Certes il y a eu du suspense, des fuites, des commentaires bien avant, un peu avant, juste avant l’intervention, une mise en scène pour la conférence de presse. On dit que le monarque a un peu rectifié le tir qu’il avait initialement mis au point. A-t-il mieux cartonné? On peut en douter.

On a eu droit d’abord aux mêmes formules creuses tant aimées de tous nos politiques. Il y aura une «mobilisation générale pour le travail» (on en a eu tellement dans le passé…), il faudra un «pacte productif» (ça ne se décrète pas)! Et que veut dire « patriotisme inclusif » ??

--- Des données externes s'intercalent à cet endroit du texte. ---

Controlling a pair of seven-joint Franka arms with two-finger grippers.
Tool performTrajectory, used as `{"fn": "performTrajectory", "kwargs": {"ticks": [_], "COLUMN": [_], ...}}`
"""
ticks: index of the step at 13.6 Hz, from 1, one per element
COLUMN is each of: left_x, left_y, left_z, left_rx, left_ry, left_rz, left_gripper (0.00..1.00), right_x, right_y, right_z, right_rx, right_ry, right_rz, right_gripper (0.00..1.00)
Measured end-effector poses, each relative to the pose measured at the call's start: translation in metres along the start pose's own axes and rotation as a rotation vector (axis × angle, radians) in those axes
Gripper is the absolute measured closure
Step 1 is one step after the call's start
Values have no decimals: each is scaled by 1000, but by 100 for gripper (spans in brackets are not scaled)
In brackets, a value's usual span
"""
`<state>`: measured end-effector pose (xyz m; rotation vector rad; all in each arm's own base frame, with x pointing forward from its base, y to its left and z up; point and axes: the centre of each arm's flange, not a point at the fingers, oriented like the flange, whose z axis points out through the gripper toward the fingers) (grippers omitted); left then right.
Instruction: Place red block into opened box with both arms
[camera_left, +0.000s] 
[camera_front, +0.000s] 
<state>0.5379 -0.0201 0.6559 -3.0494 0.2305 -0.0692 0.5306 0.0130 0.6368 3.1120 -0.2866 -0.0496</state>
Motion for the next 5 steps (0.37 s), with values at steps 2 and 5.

Il est nécessaire de «mettre l’humain au cœur du projet» (ce qui est la moindre des choses) et il faut de la profondeur partout: Macron a prononcé 24 fois les mots «profond» et «profondément» . Il a même doté la boîte à outils présidentielle d’un nouvel et curieux outil, le «levier profond», qu’il livre malheureusement sans mode d’emploi. Ses propositions sont-elles «profondes»? Elles nous paraissent plutôt, pour la plupart, incohérentes.
C’est très bien de «supprimer nombre d’organismes inutiles» (lesquels?) mais ce n’est pas ce qui va faire baisser significativement les dépenses publiques. Et pourquoi proposer «en même temps» une «réforme» du CESE, au lieu de le supprimer, avec des membres tirés au sort (sic) et la création d’autres organismes comme une Agence de réflexion sur le climat ou un Conseil de défense écologique, ou encore une Assemblée citoyenne ou de citoyens? Très inquiétantes sont les annonces concernant le «redéploiement des effectifs de fonctionnaires de la capitale vers les préfectures de départements» alors que l’on sait très bien que le nombre de fonctionnaires territoriaux a explosé en France depuis plus de 20 ans. Macron annonce aussi vouloir renoncer à sa très modeste baisse du nombre de fonctionnaires (120 000 en cinq ans) dans un pays qui bat tous les records de dépenses publiques et de bureaucratie: la France a deux fois plus de fonctionnaires que l’Allemagne pour 1 000 habitants!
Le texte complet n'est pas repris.